• Supplied data:
-*-*-

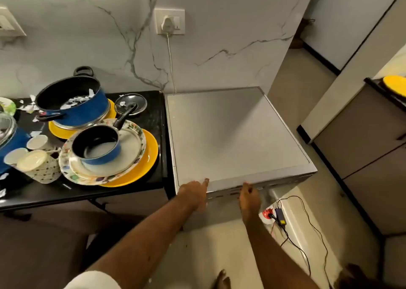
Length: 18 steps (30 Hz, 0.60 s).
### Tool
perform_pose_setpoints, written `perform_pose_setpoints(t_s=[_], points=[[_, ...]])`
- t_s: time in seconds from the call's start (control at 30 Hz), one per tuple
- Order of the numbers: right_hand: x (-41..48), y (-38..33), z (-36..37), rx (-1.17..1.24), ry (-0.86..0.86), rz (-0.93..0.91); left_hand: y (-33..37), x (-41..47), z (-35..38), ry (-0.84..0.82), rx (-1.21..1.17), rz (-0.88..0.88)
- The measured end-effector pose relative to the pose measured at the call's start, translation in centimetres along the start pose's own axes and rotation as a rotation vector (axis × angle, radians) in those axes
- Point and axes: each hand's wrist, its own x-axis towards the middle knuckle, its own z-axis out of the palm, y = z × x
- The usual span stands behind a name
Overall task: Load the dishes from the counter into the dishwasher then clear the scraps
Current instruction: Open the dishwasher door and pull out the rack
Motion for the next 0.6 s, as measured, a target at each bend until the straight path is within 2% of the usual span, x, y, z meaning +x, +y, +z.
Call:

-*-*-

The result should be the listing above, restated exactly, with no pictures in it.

• Result of the exercise:
Length: 18 steps (30 Hz, 0.60 s).
### Tool
perform_pose_setpoints, written `perform_pose_setpoints(t_s=[_], points=[[_, ...]])`
- t_s: time in seconds from the call's start (control at 30 Hz), one per tuple
- Order of the numbers: right_hand: x (-41..48), y (-38..33), z (-36..37), rx (-1.17..1.24), ry (-0.86..0.86), rz (-0.93..0.91); left_hand: y (-33..37), x (-41..47), z (-35..38), ry (-0.84..0.82), rx (-1.21..1.17), rz (-0.88..0.88)
- The measured end-effector pose relative to the pose measured at the call's start, translation in centimetres along the start pose's own axes and rotation as a rotation vector (axis × angle, radians) in those axes
- Point and axes: each hand's wrist, its own x-axis towards the middle knuckle, its own z-axis out of the palm, y = z × x
- The usual span stands behind a name
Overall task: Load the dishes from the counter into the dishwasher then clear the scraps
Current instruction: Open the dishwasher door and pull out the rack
Motion for the next 0.6 s, as measured, a target at each bend until the straight path is within 2% of the usual span, x, y, z meaning +x, +y, +z.
Call:

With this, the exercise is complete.